Exercise directions: Could you show each line of the records that contains the word "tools"?

Dataset content:
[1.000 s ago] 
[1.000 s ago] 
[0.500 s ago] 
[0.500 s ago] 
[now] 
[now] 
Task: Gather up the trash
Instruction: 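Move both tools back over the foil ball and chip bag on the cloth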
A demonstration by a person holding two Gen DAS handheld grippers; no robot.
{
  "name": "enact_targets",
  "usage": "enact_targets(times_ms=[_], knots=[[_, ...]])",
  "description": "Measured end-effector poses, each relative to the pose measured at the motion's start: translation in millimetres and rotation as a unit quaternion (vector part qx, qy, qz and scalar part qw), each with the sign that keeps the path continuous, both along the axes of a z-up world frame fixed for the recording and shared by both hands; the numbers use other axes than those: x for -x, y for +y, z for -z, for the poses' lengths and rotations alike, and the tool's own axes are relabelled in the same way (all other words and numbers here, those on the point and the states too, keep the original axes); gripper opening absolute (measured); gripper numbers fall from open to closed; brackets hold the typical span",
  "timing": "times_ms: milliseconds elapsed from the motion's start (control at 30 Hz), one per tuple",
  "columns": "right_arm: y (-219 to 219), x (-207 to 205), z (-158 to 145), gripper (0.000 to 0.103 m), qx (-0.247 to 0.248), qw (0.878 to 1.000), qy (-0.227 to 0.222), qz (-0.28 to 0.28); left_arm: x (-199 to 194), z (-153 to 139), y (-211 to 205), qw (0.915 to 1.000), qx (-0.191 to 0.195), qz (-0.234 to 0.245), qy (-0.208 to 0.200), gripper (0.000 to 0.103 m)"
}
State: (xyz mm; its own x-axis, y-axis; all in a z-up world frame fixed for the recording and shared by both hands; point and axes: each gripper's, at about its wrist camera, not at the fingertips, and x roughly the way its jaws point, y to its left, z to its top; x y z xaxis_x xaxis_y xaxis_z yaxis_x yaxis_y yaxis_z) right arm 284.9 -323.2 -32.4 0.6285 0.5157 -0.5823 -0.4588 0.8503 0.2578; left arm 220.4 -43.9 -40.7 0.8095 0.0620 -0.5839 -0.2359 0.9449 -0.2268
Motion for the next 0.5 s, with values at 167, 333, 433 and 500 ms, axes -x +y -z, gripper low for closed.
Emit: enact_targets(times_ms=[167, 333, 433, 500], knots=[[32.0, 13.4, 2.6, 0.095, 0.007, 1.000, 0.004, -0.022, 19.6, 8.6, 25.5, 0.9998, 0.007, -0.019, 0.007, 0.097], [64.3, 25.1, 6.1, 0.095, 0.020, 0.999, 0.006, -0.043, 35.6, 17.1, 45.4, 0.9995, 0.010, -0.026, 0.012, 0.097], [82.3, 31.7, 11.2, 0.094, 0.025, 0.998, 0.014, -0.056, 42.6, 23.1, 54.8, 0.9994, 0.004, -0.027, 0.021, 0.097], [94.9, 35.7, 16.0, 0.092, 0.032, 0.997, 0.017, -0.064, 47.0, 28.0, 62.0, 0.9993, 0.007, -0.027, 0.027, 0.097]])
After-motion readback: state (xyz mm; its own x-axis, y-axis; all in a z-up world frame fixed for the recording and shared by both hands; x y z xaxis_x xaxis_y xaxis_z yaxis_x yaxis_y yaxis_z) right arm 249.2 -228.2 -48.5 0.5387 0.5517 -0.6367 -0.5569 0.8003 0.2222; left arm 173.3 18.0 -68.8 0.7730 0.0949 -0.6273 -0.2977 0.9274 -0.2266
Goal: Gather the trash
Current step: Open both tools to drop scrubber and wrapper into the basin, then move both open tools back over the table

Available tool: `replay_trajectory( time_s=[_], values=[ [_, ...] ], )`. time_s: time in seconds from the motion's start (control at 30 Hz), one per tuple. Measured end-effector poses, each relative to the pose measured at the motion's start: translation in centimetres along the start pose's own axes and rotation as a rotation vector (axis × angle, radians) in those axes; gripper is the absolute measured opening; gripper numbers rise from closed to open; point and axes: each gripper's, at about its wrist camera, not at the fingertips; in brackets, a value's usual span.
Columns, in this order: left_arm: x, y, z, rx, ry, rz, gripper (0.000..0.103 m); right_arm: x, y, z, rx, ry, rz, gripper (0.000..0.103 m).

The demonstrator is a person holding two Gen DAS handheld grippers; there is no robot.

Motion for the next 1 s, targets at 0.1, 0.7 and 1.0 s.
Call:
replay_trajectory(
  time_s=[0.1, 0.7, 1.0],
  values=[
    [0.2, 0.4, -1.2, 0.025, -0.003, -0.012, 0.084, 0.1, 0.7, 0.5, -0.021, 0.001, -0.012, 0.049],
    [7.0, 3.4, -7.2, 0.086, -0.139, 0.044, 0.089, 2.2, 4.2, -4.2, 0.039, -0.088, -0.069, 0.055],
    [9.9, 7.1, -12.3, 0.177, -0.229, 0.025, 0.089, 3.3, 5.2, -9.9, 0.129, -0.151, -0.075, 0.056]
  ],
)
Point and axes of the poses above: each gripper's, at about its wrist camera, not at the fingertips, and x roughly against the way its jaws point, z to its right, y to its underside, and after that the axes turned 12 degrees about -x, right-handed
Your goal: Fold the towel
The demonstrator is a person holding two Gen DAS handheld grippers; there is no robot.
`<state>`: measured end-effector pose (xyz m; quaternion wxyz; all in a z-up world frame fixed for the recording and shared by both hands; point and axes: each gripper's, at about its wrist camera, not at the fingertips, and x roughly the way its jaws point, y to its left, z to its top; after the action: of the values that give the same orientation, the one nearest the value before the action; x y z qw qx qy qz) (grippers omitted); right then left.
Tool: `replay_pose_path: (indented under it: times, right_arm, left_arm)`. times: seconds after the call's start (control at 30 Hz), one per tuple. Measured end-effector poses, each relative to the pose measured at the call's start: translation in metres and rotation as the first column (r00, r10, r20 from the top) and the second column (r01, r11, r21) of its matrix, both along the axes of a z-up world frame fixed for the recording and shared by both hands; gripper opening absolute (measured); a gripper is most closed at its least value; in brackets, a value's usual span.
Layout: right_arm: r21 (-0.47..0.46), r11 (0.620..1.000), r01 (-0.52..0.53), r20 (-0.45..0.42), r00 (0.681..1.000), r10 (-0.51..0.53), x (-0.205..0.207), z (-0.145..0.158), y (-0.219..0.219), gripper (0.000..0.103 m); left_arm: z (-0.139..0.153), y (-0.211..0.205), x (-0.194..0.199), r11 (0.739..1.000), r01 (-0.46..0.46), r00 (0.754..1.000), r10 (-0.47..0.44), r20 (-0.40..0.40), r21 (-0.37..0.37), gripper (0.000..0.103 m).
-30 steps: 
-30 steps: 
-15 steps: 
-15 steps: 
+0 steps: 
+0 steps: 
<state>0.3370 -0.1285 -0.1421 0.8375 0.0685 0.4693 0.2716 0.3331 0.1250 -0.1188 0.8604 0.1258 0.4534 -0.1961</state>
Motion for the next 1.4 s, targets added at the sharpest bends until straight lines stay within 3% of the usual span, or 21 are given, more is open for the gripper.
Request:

Solved problem:
Instruction: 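Move both tools back over the foil ball and chip bag on the cloth
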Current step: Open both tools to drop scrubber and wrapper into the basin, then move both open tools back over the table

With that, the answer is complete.